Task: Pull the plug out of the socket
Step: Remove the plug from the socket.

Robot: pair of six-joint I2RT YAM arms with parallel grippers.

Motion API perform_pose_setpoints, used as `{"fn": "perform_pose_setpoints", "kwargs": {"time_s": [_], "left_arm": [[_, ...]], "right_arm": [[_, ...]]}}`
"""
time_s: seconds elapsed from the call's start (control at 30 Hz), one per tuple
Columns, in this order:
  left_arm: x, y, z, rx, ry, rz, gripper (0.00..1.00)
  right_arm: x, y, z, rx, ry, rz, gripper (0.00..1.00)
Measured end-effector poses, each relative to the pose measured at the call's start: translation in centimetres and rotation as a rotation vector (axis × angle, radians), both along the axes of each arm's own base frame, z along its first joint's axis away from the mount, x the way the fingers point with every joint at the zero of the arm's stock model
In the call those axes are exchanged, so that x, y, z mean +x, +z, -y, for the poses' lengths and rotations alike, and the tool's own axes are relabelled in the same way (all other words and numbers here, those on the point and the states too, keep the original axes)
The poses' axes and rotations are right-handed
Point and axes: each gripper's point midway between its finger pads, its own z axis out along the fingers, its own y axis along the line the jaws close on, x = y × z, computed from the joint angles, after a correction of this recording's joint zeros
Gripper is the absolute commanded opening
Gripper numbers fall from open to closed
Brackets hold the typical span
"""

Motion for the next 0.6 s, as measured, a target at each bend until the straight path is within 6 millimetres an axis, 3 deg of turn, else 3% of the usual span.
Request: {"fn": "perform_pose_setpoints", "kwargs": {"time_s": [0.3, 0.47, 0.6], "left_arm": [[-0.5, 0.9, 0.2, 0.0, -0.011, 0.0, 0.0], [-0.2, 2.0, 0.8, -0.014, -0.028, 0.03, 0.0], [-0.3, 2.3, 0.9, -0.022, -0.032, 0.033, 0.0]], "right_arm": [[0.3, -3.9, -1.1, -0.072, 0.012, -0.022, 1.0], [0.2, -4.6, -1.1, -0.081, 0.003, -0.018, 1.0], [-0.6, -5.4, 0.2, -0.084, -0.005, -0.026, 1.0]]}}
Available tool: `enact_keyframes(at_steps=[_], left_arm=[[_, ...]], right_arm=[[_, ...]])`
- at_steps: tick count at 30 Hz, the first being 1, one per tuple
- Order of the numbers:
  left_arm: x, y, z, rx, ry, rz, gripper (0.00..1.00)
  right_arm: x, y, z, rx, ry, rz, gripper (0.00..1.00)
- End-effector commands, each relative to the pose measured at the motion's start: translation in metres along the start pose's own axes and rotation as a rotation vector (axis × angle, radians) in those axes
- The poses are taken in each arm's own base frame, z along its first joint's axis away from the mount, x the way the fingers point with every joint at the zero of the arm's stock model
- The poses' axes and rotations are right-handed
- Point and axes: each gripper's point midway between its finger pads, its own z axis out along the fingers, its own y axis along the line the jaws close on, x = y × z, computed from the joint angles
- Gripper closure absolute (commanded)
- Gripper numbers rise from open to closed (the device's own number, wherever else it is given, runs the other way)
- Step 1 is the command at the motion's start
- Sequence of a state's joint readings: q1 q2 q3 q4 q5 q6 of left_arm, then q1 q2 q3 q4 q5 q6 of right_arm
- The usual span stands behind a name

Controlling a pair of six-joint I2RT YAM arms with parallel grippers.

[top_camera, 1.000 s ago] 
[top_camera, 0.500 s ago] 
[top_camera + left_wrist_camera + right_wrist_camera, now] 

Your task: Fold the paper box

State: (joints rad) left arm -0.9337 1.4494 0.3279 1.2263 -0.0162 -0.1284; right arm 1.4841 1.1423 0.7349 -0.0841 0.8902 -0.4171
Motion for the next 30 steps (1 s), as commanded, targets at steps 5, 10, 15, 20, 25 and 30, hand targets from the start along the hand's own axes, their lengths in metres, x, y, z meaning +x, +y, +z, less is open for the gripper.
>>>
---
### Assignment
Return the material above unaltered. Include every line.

### Answer to this task
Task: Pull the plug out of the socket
Step: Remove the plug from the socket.

Robot: pair of six-joint I2RT YAM arms with parallel grippers.

Motion API perform_pose_setpoints, used as `{"fn": "perform_pose_setpoints", "kwargs": {"time_s": [_], "left_arm": [[_, ...]], "right_arm": [[_, ...]]}}`
"""
time_s: seconds elapsed from the call's start (control at 30 Hz), one per tuple
Columns, in this order:
  left_arm: x, y, z, rx, ry, rz, gripper (0.00..1.00)
  right_arm: x, y, z, rx, ry, rz, gripper (0.00..1.00)
Measured end-effector poses, each relative to the pose measured at the call's start: translation in centimetres and rotation as a rotation vector (axis × angle, radians), both along the axes of each arm's own base frame, z along its first joint's axis away from the mount, x the way the fingers point with every joint at the zero of the arm's stock model
In the call those axes are exchanged, so that x, y, z mean +x, +z, -y, for the poses' lengths and rotations alike, and the tool's own axes are relabelled in the same way (all other words and numbers here, those on the point and the states too, keep the original axes)
The poses' axes and rotations are right-handed
Point and axes: each gripper's point midway between its finger pads, its own z axis out along the fingers, its own y axis along the line the jaws close on, x = y × z, computed from the joint angles, after a correction of this recording's joint zeros
Gripper is the absolute commanded opening
Gripper numbers fall from open to closed
Brackets hold the typical span
"""

Motion for the next 0.6 s, as measured, a target at each bend until the straight path is within 6 millimetres an axis, 3 deg of turn, else 3% of the usual span.
Request: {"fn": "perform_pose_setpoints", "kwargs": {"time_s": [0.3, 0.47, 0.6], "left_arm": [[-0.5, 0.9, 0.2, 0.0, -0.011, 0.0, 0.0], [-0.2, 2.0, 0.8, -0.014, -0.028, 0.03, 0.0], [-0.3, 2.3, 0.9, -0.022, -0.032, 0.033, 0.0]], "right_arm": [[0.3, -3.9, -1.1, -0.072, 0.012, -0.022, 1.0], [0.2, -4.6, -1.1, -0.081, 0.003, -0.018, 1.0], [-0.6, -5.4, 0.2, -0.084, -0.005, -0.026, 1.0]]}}
Available tool: `enact_keyframes(at_steps=[_], left_arm=[[_, ...]], right_arm=[[_, ...]])`
- at_steps: tick count at 30 Hz, the first being 1, one per tuple
- Order of the numbers:
  left_arm: x, y, z, rx, ry, rz, gripper (0.00..1.00)
  right_arm: x, y, z, rx, ry, rz, gripper (0.00..1.00)
- End-effector commands, each relative to the pose measured at the motion's start: translation in metres along the start pose's own axes and rotation as a rotation vector (axis × angle, radians) in those axes
- The poses are taken in each arm's own base frame, z along its first joint's axis away from the mount, x the way the fingers point with every joint at the zero of the arm's stock model
- The poses' axes and rotations are right-handed
- Point and axes: each gripper's point midway between its finger pads, its own z axis out along the fingers, its own y axis along the line the jaws close on, x = y × z, computed from the joint angles
- Gripper closure absolute (commanded)
- Gripper numbers rise from open to closed (the device's own number, wherever else it is given, runs the other way)
- Step 1 is the command at the motion's start
- Sequence of a state's joint readings: q1 q2 q3 q4 q5 q6 of left_arm, then q1 q2 q3 q4 q5 q6 of right_arm
- The usual span stands behind a name

Controlling a pair of six-joint I2RT YAM arms with parallel grippers.

[top_camera, 1.000 s ago] 
[top_camera, 0.500 s ago] 
[top_camera + left_wrist_camera + right_wrist_camera, now] 

Your task: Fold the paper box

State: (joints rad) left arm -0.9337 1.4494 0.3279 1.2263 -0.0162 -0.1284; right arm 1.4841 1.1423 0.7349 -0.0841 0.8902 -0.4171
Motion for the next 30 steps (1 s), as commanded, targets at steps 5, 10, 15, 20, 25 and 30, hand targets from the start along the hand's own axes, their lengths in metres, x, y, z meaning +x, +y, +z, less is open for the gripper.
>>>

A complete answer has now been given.